-------- Data section --------

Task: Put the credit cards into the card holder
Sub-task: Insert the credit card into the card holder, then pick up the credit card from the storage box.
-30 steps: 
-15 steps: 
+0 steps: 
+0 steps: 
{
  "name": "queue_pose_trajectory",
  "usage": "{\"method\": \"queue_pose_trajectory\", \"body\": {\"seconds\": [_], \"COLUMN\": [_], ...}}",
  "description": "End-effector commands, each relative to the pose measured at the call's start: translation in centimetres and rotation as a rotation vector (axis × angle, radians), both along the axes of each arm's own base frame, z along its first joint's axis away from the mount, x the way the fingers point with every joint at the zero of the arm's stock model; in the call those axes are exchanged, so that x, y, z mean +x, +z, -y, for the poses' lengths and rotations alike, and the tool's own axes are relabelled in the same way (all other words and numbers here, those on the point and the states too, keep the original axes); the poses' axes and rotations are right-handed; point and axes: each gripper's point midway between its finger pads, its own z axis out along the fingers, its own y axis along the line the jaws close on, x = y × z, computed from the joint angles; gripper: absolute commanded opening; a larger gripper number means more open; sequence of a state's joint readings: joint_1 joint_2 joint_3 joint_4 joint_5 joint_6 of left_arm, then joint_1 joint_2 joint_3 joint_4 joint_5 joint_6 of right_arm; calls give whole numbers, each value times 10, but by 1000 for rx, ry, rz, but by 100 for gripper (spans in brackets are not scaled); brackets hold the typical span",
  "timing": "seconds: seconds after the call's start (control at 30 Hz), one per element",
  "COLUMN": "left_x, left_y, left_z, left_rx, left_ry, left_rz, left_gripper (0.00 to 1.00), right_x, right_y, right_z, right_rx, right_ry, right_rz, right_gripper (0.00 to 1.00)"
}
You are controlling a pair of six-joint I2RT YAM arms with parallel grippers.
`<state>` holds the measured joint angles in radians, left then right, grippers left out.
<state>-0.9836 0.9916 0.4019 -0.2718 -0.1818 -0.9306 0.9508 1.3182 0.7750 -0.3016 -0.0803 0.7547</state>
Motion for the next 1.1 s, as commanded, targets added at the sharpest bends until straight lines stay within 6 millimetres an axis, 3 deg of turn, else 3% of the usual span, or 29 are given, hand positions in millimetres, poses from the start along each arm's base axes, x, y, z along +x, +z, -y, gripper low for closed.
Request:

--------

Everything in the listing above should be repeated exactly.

Task: Put the credit cards into the card holder
Sub-task: Insert the credit card into the card holder, then pick up the credit card from the storage box.
-30 steps: 
-15 steps: 
+0 steps: 
+0 steps: 
{
  "name": "queue_pose_trajectory",
  "usage": "{\"method\": \"queue_pose_trajectory\", \"body\": {\"seconds\": [_], \"COLUMN\": [_], ...}}",
  "description": "End-effector commands, each relative to the pose measured at the call's start: translation in centimetres and rotation as a rotation vector (axis × angle, radians), both along the axes of each arm's own base frame, z along its first joint's axis away from the mount, x the way the fingers point with every joint at the zero of the arm's stock model; in the call those axes are exchanged, so that x, y, z mean +x, +z, -y, for the poses' lengths and rotations alike, and the tool's own axes are relabelled in the same way (all other words and numbers here, those on the point and the states too, keep the original axes); the poses' axes and rotations are right-handed; point and axes: each gripper's point midway between its finger pads, its own z axis out along the fingers, its own y axis along the line the jaws close on, x = y × z, computed from the joint angles; gripper: absolute commanded opening; a larger gripper number means more open; sequence of a state's joint readings: joint_1 joint_2 joint_3 joint_4 joint_5 joint_6 of left_arm, then joint_1 joint_2 joint_3 joint_4 joint_5 joint_6 of right_arm; calls give whole numbers, each value times 10, but by 1000 for rx, ry, rz, but by 100 for gripper (spans in brackets are not scaled); brackets hold the typical span",
  "timing": "seconds: seconds after the call's start (control at 30 Hz), one per element",
  "COLUMN": "left_x, left_y, left_z, left_rx, left_ry, left_rz, left_gripper (0.00 to 1.00), right_x, right_y, right_z, right_rx, right_ry, right_rz, right_gripper (0.00 to 1.00)"
}
You are controlling a pair of six-joint I2RT YAM arms with parallel grippers.
`<state>` holds the measured joint angles in radians, left then right, grippers left out.
<state>-0.9836 0.9916 0.4019 -0.2718 -0.1818 -0.9306 0.9508 1.3182 0.7750 -0.3016 -0.0803 0.7547</state>
Motion for the next 1.1 s, as commanded, targets added at the sharpest bends until straight lines stay within 6 millimetres an axis, 3 deg of turn, else 3% of the usual span, or 29 are given, hand positions in millimetres, poses from the start along each arm's base axes, x, y, z along +x, +z, -y, gripper low for closed.
Request:

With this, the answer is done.